On her last night, she found Aunt Hazel in the greenhouse, kneeling before the Keeper, her hand extended toward one of its sticky tendrils.

‘Don’t,’ Penelope whispered.

Aunt Hazel didn’t move. ‘I’m tired, Penny. I’m so tired. And it’s been waiting so long.’

‘But what about the greenhouse? What about your research? What about… me?’

Aunt Hazel turned to look at her, and there were tears in her eyes. ‘You’ll take care of them. I know you will. You understand them. You understand that they need protection.’

‘I’m fourteen,’ Penelope said. ‘I can’t stay here.’

‘No. But you can come back. You can inherit this place. The Keeper chose you, Penny. I saw it in the way it watches you. It wants you too. Not yet. But someday.’

Penelope stepped forward and took her aunt’s hand, pulling it away from the creature’s embrace. ‘Not today. Today, we water the orchids and check the soil pH. Today, you teach me about pollination. Today, we live.’

Aunt Hazel let herself be pulled to her feet. She looked old then, older than sixty, older than time. But she was smiling.

‘You’re a good girl, Penelope Marsh. A keeper after my own heart.’

Penelope went home at the end of the summer, but she came back every year. She learned botany, then biology, then things that don’t have names yet. She kept the secret of the greenhouse and the thing that lived in its corner.

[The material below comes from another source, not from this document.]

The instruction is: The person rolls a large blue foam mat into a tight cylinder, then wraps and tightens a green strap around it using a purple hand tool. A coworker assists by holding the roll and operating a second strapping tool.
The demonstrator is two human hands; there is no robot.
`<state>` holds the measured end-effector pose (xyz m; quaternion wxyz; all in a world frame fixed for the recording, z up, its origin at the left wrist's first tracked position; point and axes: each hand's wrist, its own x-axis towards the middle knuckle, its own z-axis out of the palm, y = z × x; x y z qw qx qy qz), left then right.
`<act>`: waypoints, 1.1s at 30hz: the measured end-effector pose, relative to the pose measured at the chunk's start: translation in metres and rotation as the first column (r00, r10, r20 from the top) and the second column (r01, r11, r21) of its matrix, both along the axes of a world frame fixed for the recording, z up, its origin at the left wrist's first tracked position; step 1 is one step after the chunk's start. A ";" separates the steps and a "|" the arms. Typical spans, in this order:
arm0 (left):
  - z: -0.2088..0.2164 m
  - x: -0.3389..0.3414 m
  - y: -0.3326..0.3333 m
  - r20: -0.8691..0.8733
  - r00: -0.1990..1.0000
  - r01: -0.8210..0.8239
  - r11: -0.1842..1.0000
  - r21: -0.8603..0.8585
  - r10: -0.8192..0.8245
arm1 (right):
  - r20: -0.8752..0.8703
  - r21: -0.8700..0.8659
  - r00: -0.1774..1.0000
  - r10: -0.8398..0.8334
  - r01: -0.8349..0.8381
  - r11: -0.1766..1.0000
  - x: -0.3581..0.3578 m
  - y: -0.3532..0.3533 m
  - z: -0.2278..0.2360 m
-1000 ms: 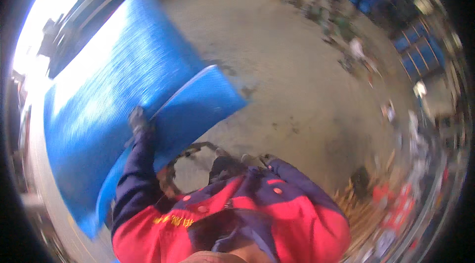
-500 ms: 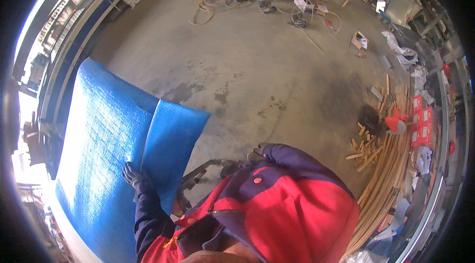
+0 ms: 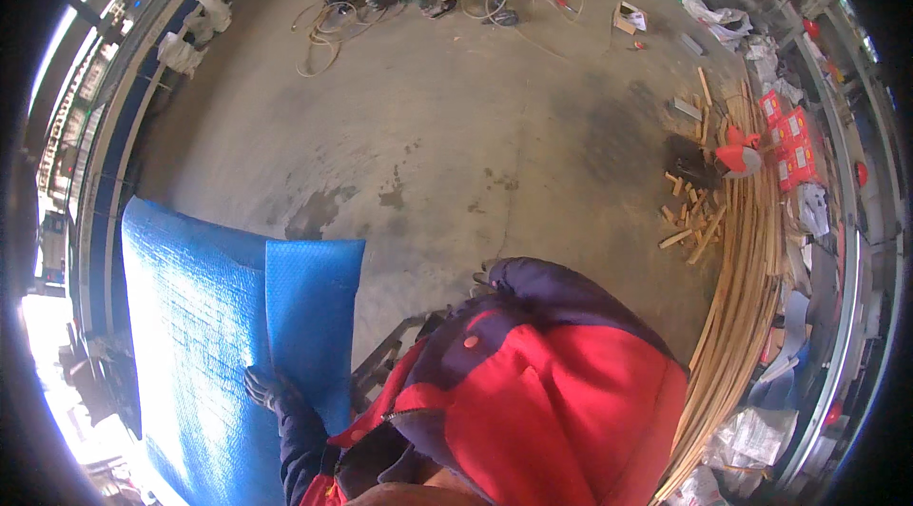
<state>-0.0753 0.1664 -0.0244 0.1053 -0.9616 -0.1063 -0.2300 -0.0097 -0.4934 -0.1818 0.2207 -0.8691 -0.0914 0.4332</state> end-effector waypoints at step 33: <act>-0.011 -0.004 0.017 -0.012 0.999 -0.037 0.999 0.016 0.037 | -0.041 -0.061 0.989 -0.139 0.136 0.989 0.013 0.036 -0.020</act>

Years later, when Aunt Hazel finally passed–peacefully, in her sleep, in her own bed–Penelope inherited the house. She moved in immediately, and that first night, she walked into the greenhouse and sat before the Keeper.

‘I’m here now,’ she said. ‘I’m the Sundew Keeper. And I have so much to learn.’

The Keeper hummed, and its sundews glowed, and somewhere in the heart of the creature, old eyes opened and welcomed her home.